→ Your assignment:
As you work through the listing below, copy each line exactly and drop the images.

■ ■ ■ ■ ■ ■ ■

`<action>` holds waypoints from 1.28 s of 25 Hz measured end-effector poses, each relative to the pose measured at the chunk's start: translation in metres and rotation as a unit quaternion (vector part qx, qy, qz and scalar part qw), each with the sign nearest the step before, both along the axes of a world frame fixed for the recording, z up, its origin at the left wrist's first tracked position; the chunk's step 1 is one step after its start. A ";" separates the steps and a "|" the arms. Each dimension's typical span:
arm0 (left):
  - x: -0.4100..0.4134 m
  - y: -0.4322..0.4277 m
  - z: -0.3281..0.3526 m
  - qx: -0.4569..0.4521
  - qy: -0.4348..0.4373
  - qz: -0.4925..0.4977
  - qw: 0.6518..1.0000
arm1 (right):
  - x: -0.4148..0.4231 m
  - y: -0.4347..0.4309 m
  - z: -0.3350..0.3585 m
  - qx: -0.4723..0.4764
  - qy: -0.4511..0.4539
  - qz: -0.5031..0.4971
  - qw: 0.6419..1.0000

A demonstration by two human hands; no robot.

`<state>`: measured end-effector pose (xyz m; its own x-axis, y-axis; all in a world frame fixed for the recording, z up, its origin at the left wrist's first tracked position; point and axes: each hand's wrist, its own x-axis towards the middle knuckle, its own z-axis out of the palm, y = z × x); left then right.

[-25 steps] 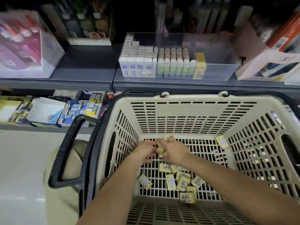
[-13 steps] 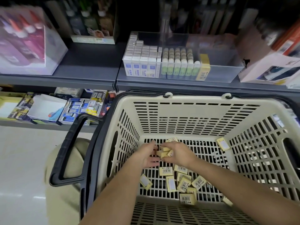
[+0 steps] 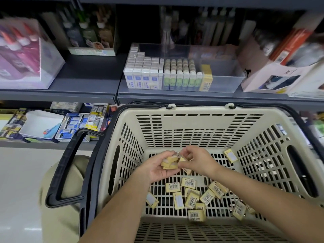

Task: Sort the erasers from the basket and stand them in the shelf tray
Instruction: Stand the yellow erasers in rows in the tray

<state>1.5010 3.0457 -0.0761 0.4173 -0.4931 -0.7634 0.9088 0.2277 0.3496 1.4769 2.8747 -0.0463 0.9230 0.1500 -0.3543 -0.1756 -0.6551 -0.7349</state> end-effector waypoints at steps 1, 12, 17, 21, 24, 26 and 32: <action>0.000 0.001 0.002 0.000 -0.005 0.005 1.000 | 0.000 -0.003 0.004 0.032 -0.002 -0.029 0.999; -0.001 0.001 0.008 0.024 -0.052 -0.004 0.998 | 0.019 0.012 -0.005 0.185 0.043 -0.151 0.970; 0.001 0.013 -0.002 0.088 -0.051 0.052 0.993 | 0.022 0.001 -0.046 -0.285 -0.058 0.145 0.946; 0.001 0.015 -0.007 0.116 -0.059 0.090 0.987 | 0.026 0.007 -0.062 -0.339 -0.066 0.156 0.925; 0.004 0.013 -0.003 0.126 -0.077 0.107 0.983 | 0.027 -0.004 -0.062 -0.335 -0.042 0.139 0.931; 0.004 0.009 0.003 0.119 -0.092 0.108 0.983 | 0.026 -0.009 -0.062 -0.317 -0.025 0.132 0.939; 0.007 0.008 0.021 0.120 -0.146 0.095 0.977 | 0.027 0.006 -0.056 -0.304 -0.029 0.198 0.931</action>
<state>1.5081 3.0540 -0.0551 0.7012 -0.2061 -0.6826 0.7116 0.2620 0.6519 1.5037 2.8808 -0.1020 0.8579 0.2708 -0.4366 0.1968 -0.9582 -0.2076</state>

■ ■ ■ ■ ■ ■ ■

→ Response:
`<action>` holds waypoints from 1.28 s of 25 Hz measured end-effector poses, each relative to the pose measured at the chunk's start: translation in metres and rotation as a unit quaternion (vector part qx, qy, qz and scalar part qw), each with the sign nearest the step before, both along the axes of a world frame fixed for the recording, z up, its origin at the left wrist's first tracked position; the chunk's step 1 is one step after its start. A ";" separates the steps and a "|" the arms. Each dimension's typical span:
arm0 (left):
  - x: -0.4100..0.4134 m
  - y: -0.4322..0.4277 m
  - z: -0.3281..0.3526 m
  - qx: -0.4569..0.4521
  - qy: -0.4348..0.4373
  - qz: -0.4925..0.4977
  - qw: 0.6518..1.0000
arm1 (right):
  - x: -0.4148..0.4231 m
  - y: -0.4347..0.4309 m
  - z: -0.3350..0.3585 m
  - qx: -0.4723..0.4764
  - qy: -0.4511..0.4539
  - qz: -0.5031..0.4971
  - qw: 0.6419..1.0000

A demonstration by two human hands; no robot.

`<state>`: measured end-effector pose (xyz m; its own x-axis, y-axis; all in a world frame fixed for the recording, z up, its origin at the left wrist's first tracked position; point and axes: each hand's wrist, its own x-axis towards the middle knuckle, its own z-axis out of the palm, y = z × x); left then right.

[-25 steps] 
[-13 steps] 
[+0 steps] 

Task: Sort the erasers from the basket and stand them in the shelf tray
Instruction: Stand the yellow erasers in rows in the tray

<state>1.5010 3.0457 -0.0761 0.4173 -0.4931 -0.7634 0.9088 0.2277 0.3496 1.4769 2.8747 -0.0463 0.9230 0.1500 -0.3543 -0.1756 -0.6551 -0.7349</state> end-effector waypoints at steps 1, 12, 17, 21, 24, 26 and 32: <action>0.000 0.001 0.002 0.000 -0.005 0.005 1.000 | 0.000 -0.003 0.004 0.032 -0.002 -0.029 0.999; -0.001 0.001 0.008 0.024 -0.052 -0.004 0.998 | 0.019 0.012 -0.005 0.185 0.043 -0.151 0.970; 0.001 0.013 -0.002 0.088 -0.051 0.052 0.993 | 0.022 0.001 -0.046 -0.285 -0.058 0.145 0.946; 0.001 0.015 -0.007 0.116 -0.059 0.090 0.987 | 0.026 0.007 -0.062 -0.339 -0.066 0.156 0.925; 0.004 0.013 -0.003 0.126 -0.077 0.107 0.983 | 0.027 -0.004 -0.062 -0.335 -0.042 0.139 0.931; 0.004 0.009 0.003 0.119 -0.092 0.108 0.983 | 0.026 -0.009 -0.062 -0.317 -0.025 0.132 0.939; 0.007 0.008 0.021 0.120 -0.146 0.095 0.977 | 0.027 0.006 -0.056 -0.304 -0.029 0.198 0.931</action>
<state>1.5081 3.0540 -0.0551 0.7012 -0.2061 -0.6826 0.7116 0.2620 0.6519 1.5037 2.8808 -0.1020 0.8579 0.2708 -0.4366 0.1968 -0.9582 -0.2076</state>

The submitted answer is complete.